Undergraduate Research Scholars
The Animal and Food Science Undergraduate Research Scholars Program provides undergraduate student with the opportunity to gain valuable hands-on experience working on cutting-edge research projects with faculty, graduate students, and research technicians.
How to Apply:
Students should review the surveys below filled out by individual faculty about their research and their expectations for undergraduates working in their labs. Once you find a faculty with similar interests, follow the instructions they have listed for contacting them. Remember, you are asking them to take you into their lab and train you. Be as professional in your application as if you would when applying for any work position, it will help get your relationship off to a good start!
Questions: If you have general questions about undergraduate research contact Dr. Sam Prien at firstname.lastname@example.org and he will do his best to assist you.
Mindy M. Brashears, Ph.D.
Professor: Food Microbiology, Food Safety and Director of the International Center for Food Industry Excellence
Chance Brooks, Ph.D.
Associate Chair and Professor: Meat Science
Research interests are best defined as Meat Quality and Safety. The meat quality research conducted in our laboratory has focused on beef tenderness and flavor; meat color and stability during storage; and the nutritive value of meat. The meat safety component of research has focused on pre- and post-harvest food safety interventions and surveys of pathogen prevalence.

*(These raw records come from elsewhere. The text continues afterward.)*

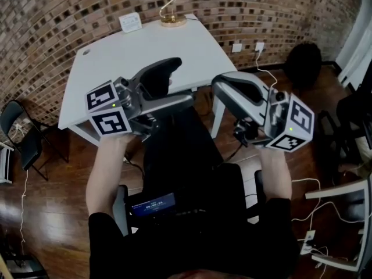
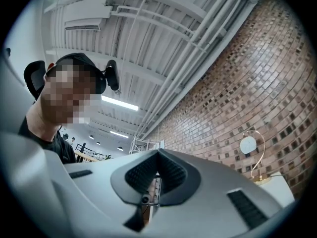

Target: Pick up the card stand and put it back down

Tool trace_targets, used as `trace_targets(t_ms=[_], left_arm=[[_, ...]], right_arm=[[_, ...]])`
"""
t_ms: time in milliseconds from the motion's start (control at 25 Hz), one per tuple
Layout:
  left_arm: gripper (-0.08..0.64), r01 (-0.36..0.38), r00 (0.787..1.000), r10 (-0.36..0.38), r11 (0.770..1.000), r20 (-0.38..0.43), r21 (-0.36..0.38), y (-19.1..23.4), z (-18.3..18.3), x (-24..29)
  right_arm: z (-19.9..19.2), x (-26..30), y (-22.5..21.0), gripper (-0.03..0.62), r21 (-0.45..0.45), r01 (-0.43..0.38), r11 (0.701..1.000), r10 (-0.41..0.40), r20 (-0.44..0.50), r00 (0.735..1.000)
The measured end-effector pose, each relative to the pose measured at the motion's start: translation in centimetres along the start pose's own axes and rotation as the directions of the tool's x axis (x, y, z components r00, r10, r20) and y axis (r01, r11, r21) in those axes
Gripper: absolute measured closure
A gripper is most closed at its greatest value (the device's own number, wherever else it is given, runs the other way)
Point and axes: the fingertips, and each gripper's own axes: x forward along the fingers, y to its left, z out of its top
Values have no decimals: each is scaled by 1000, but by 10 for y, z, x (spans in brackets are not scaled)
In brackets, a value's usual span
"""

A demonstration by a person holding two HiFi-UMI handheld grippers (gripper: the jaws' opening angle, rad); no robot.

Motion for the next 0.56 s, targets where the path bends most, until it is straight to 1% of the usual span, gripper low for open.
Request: trace_targets(t_ms=[80,240,400,560], left_arm=[[121,3,1000,-3,1000,-7,-1,-1,-2,4],[121,10,1000,-10,1000,-16,-3,-2,-5,8],[121,15,1000,-16,1000,-22,-10,-2,-7,11],[121,20,999,-20,1000,-26,-19,-2,-10,16]], right_arm=[[2,-4,0,577,-7,4,1000,-4,6,1000],[-3,-14,0,577,22,4,1000,-4,13,1000],[-1,-15,0,577,6,10,1000,-10,20,1000],[-2,-20,-1,577,14,13,1000,-13,19,1000]])
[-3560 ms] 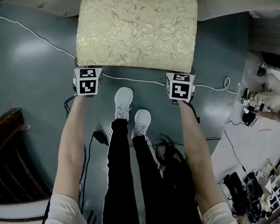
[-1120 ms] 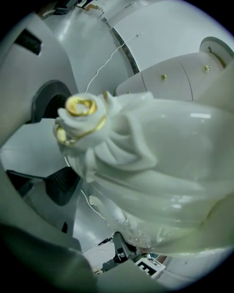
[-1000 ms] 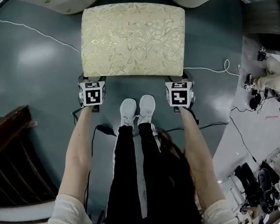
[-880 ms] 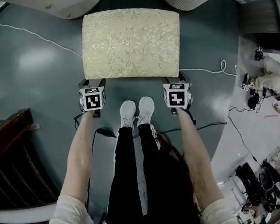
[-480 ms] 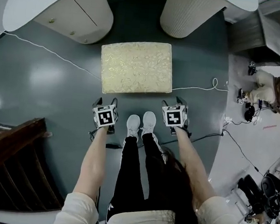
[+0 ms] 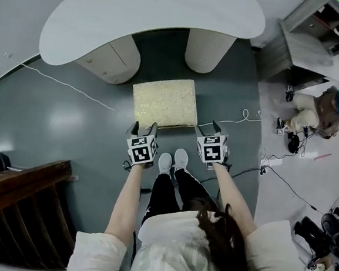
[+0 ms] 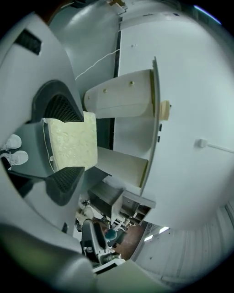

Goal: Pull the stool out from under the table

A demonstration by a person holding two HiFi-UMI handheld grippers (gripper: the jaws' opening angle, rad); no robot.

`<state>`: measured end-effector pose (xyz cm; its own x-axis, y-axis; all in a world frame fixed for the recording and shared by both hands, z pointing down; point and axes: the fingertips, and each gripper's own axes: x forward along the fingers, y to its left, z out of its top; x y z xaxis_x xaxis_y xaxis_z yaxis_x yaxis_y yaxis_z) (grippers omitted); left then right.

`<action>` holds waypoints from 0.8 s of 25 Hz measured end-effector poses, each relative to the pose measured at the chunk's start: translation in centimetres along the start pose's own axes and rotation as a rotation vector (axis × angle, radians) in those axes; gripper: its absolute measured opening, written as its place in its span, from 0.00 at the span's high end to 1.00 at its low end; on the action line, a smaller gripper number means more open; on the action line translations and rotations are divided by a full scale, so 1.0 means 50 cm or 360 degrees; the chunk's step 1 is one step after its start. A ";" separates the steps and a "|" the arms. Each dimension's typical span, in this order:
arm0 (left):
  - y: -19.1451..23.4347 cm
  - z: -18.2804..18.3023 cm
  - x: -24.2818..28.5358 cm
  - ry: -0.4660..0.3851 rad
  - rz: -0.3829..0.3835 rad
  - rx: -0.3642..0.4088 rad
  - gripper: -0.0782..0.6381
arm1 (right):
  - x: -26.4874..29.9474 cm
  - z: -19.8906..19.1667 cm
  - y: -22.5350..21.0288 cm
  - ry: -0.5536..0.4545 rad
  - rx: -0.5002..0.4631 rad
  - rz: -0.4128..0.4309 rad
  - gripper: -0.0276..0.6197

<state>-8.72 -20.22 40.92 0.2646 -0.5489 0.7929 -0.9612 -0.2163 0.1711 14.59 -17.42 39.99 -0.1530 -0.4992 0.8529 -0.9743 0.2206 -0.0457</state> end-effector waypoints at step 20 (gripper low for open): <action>-0.188 0.458 -0.413 -0.0978 -0.0186 -0.0045 0.50 | -0.415 0.347 -0.017 -0.0765 -0.0121 0.0035 0.52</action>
<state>-3.36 -25.31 9.53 0.3562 -0.8888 0.2883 -0.9228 -0.2861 0.2581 15.72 -21.77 13.32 -0.2502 -0.8202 0.5145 -0.9578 0.2874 -0.0077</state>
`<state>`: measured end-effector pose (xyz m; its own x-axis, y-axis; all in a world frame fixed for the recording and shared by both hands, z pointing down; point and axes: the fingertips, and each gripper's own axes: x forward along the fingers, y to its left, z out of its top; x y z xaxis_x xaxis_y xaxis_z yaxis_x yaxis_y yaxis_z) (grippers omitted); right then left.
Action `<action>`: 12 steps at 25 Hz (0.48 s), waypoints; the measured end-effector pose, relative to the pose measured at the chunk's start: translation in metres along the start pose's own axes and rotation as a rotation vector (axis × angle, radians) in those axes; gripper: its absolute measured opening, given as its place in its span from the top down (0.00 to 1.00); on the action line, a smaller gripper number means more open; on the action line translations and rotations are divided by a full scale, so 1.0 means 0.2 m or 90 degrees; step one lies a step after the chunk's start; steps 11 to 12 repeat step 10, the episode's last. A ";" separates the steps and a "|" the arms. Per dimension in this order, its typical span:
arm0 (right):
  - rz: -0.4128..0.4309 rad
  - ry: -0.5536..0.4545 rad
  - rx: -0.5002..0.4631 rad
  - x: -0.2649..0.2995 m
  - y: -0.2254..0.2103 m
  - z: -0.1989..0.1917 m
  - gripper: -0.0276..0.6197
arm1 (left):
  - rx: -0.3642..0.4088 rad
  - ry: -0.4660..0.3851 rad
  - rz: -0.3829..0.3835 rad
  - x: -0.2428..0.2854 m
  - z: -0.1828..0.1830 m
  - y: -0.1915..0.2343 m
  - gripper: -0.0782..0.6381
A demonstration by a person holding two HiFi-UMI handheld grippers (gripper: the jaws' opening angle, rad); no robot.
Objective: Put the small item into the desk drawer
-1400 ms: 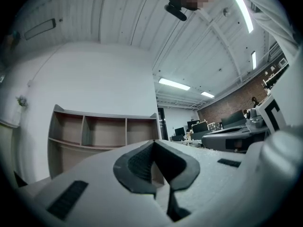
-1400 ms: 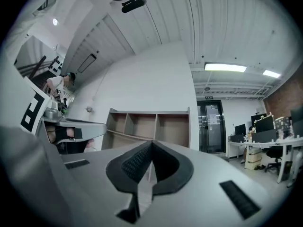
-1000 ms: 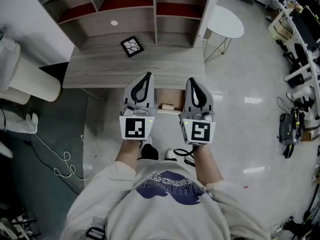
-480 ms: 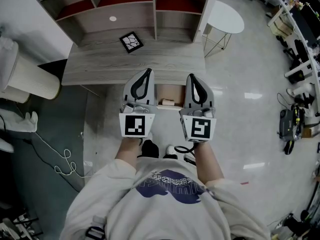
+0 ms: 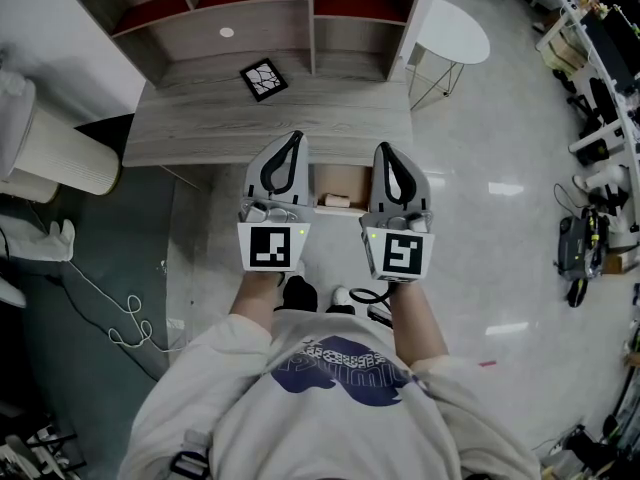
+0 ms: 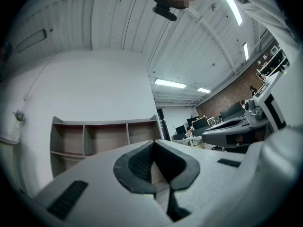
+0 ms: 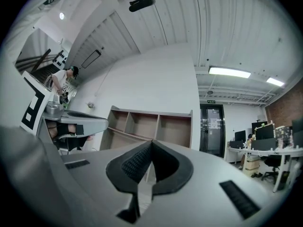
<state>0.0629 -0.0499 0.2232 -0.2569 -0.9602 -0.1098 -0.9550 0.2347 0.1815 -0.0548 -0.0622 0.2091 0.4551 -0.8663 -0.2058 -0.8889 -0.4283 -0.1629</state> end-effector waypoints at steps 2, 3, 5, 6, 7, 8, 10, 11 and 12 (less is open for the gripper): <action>0.001 0.002 -0.004 0.00 0.01 0.00 0.96 | -0.005 0.002 0.005 0.00 0.00 0.01 0.88; 0.002 -0.003 -0.005 0.01 0.01 0.00 0.96 | -0.004 0.003 0.005 -0.01 0.00 0.02 0.88; 0.003 -0.006 -0.006 0.01 0.01 0.01 0.96 | -0.003 -0.006 0.005 0.00 0.01 0.02 0.88; 0.002 -0.002 -0.007 0.01 0.01 0.00 0.96 | -0.002 -0.007 0.004 0.00 0.01 0.02 0.88; 0.001 0.002 -0.008 0.01 0.01 0.00 0.96 | 0.002 -0.006 0.003 0.00 0.01 0.02 0.88; 0.001 0.002 -0.009 0.01 0.01 0.00 0.96 | 0.006 -0.005 0.001 0.00 0.01 0.02 0.88; 0.001 0.000 -0.011 0.00 0.02 0.00 0.96 | 0.013 -0.005 -0.002 0.00 0.01 0.01 0.88; 0.001 0.000 -0.011 0.00 0.02 0.00 0.96 | 0.013 -0.005 -0.002 0.00 0.01 0.01 0.88; 0.001 0.000 -0.011 0.00 0.02 0.00 0.96 | 0.013 -0.005 -0.002 0.00 0.01 0.01 0.88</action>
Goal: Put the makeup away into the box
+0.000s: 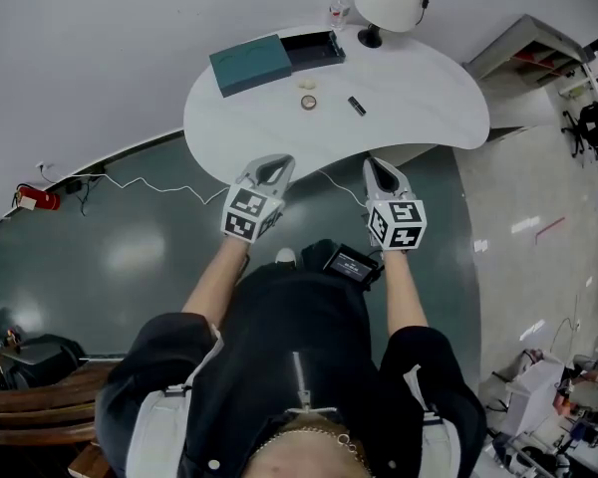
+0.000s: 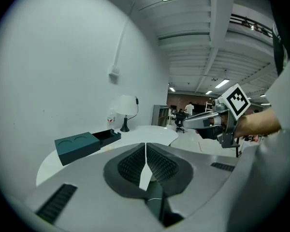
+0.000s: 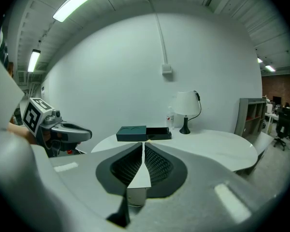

Alejandro Echeverry, Ph.D.
Assistant Professor: Food Science
Guy H. Loneragan, BVSc, Ph.D.
Professor: Food Safety and Public Health
Research focuses on One Health – a concept in which human health, environmental health, and animal health are all integrated. Our aspect of this work is primarily focused in food safety and how we can implement practical approaches that decrease bacterial pathogens. A second area of research is antibiotic resistance within our overall goal of preserving antibiotics for future generations. Our focus is on antibiotic use and resistance in bacterial populations of animals.
John J. McGlone, Ph.D.
Professor: Swine, Animal Welfare, Animal Behavior
Research interests are in the science of animal behavior and welfare, including neural and immune mechanisms underlying stress, appropriate swine housing and production systems, and pheromone use in behavioral therapy. Current research projects include pig transport and effects of pheromones on behavioral modification.
Markus F. Miller, Ph.D.
Professor: Meat Science, Food Processing and Preservation
Joe Neary, VetMB, Ph.D.
Assistant Professor: Animal Health and Well-Being
Research interests include diseases of the heart and lungs of livestock; specifically, right-sided heart failure in cattle due to pulmonary hypertension. Right-sided heart failure in cattle and humans shows many similarities; consequently, the research has a dual benefit for both animals and humans.
Kendra Nightingale, Ph.D.
Associate Professor: Pre-and Post-Harvest Food
Research focuses primarily on pre- and post-harvest food safety. Her work has included a more comprehensive understanding of the molecular ecology and transmission dynamics of food borne pathogens throughout the human food chain, as well as identifying risk factors that contribute to loading of the human food chain with food borne pathogens and the subsequent spread of these pathogens along the food continuum.
Samuel D. Prien, Ph.D.
Professor: Reproductive Physiology, Assisted Reproduction
Alexandra (Sasha) Protopopova, Ph.D.
Assistant Professor: Companion Animal Behavior and Welfare
Research is focused on companion animal well-being, behavior, and human-animal interactions. My broad research aims are 1) to improve the well-being of pet dogs and dogs housed in animal shelters through the development of behavioral interventions, 2) assess and develop therapy dog programs to benefit human health and educational outcomes, and 3) improve our general understanding of animal abnormal behavior.
Ryan Rathmann, Ph.D.
Assistant Professor: Beef Cattle
Research is focused on beef cattle feedlot nutrition, carcass composition and muscle growth. One of his long-term research goals is to provide a greater understanding of the bridge between livestock selection technologies and subjective evaluation principles in order to make animal breeders and marketers more precise in their decision making.
Jhones O. Sarturi, Ph.D.
Assistant Professor: Beef Cattle Nutrition & Metabolism
Research interests highlight the following: Beef cattle nutrition and ruminal metabolism; Feedstuff evaluation; Byproducts for livestock nutrition; Forage quality and conservation; Laboratory techniques to estimate feedstuffs feeding value; Animal models (ruminants) to estimate feedstuff feeding value and impact on digestive tract digestion.
Leslie D. Thompson, Ph.D.
Professor: Food Science & Safety
Research opportunities in composition, quality and safety of foods. Students gain experience working in an Animal and Food Science Analytical Lab on food composition and quality. Conduct research in conjunction with USDA Nutrient Data Laboratory.
TTU Double Time Program
This program is designed to foster innovation and entrepreneurship opportunities for Texas Tech University students, both undergraduates and graduates, across all academic colleges and disciplines.
Bob Albin Undergraduate Research Competition
This event is held annually in April for students in the Department of Animal and Food Sciences.